Task to carry out: When you spot the word "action" in a line of the data below, copy that line.

<<<<

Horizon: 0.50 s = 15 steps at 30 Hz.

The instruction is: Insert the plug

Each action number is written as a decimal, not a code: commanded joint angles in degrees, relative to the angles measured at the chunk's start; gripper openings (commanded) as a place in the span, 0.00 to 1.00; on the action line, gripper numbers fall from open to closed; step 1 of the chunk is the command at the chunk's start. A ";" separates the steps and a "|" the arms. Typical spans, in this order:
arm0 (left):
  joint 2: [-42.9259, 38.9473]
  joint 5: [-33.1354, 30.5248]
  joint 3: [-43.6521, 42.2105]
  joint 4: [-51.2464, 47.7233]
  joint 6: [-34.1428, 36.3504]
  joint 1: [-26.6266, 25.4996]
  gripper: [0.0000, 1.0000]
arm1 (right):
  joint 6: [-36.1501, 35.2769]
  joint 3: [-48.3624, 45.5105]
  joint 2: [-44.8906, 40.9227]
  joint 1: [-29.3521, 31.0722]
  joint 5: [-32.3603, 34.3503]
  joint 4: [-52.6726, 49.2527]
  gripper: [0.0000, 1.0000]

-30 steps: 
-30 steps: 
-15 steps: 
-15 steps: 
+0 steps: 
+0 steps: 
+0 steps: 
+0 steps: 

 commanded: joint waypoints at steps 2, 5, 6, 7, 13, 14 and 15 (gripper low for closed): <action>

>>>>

Response box:
Each action number is written as a decimal, not a code: commanded joint angles in degrees, relative to the angles measured at the chunk's start; gripper openings (commanded) as a place in the span, 0.00 to 1.00; on the action line, gripper numbers fall from open to closed; step 1 of the chunk is the command at the chunk's start. A ";" separates the steps and a "|" the arms. Typical spans, in this order:
 commanded: joint waypoints at steps 2, 5, 6, 7, 13, 14 and 15 (gripper low for closed): <action>

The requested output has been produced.